なお、「第1」妖精隊群とあるが、第2以下はまだ存在しない。創設したくても妖精虫の適合者はそう簡単には増えないし、志願者自体も年々減って来ている。妖精隊群を「妖精団」に格上げする計画も存在するが、今のところ実現の目処は立っていない。
山下群司令は、日本の妖精研究の要である妖精科学研究所にお付きの士官、即ち副官と共に足早に向かっていた。なんでも、研究中の新しい装備のお披露目があるらしい。それとそこの研究所長と内々の打ち合わせがあった。
本省での会議が長引いたため、お披露目の開始時間はもう過ぎていた。それでも彼女たちを守る装備を見ておきたいという強い気持ちがあり、なんとか時間を作って研究所に駆けつけていた。

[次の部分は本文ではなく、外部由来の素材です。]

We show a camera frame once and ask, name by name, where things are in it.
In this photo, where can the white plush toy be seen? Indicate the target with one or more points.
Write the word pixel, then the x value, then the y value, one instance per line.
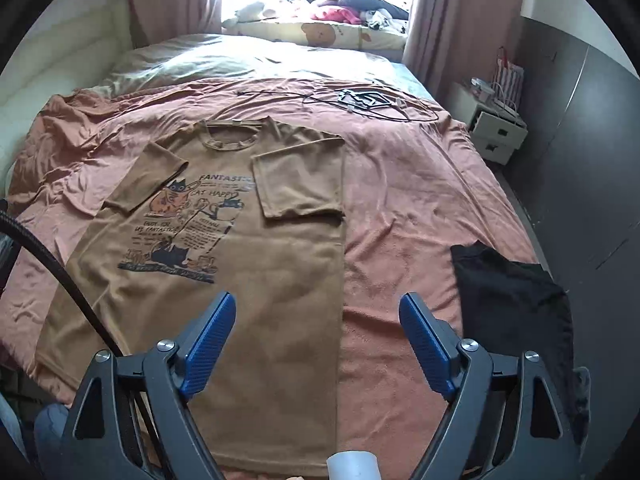
pixel 250 10

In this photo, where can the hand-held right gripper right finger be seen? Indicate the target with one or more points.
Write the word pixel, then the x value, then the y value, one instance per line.
pixel 425 345

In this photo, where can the white patterned cloth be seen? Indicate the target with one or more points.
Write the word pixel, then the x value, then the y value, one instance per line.
pixel 385 19

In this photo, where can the person's patterned grey pants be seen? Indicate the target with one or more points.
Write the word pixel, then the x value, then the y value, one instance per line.
pixel 50 425

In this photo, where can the grey fuzzy cloth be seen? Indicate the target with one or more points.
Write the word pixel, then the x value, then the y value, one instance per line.
pixel 580 400

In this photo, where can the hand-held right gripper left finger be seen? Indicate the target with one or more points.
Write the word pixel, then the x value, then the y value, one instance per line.
pixel 210 345

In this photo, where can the pink curtain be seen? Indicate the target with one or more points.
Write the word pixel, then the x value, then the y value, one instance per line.
pixel 175 0
pixel 450 20

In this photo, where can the striped gift bag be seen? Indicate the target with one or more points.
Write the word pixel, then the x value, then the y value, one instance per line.
pixel 510 80

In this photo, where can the brown printed t-shirt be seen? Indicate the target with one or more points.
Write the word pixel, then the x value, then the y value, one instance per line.
pixel 280 335

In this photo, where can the orange bed blanket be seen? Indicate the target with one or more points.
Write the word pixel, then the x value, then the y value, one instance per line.
pixel 400 185

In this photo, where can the white nightstand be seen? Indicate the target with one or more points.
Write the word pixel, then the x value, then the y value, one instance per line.
pixel 500 135

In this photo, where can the bear print cushion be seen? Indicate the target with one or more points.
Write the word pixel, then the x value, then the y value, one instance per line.
pixel 320 34

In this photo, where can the cream padded headboard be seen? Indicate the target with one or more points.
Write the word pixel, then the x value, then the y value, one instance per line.
pixel 75 35

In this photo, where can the red cloth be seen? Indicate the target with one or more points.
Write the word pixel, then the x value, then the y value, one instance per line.
pixel 335 14

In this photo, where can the grey green duvet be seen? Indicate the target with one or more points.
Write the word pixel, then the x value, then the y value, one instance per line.
pixel 225 55

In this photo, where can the dark maroon pillow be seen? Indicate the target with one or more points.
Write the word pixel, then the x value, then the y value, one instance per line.
pixel 365 0

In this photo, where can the black folded garment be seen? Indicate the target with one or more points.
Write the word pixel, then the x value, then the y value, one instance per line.
pixel 510 310

今日本は、いや世界は、年端も行かない少女たちにその命運を託している。『妖魔』と呼ばれる化け物が世界を襲うようになってからはや二十年。奴らには物理攻撃というものが全く通用しない。通用するのは、十年以上前に開発された『妖精』だけだ。妖精は、『妖精虫』と呼ばれる生物を人工的に寄生させた少女のことである。『妖精虫』は、適合した少女にしか寄生しない。成人、特に男性には一切適合しないのだ。妖精となった少女は、3次元空間からわずかに『飛び立ち』、妖魔のいる座標軸と一致させることができるので攻撃が可能となる。逆に座標軸が一致しない通常の兵器ではたとえ核兵器であっても全く攻撃が通用しないのだ。ただ、妖魔と違い、妖精は通常空間にある物体へダメージを与えることはできない。通常の兵器としては全く役に立たず、対妖魔専用の存在だった。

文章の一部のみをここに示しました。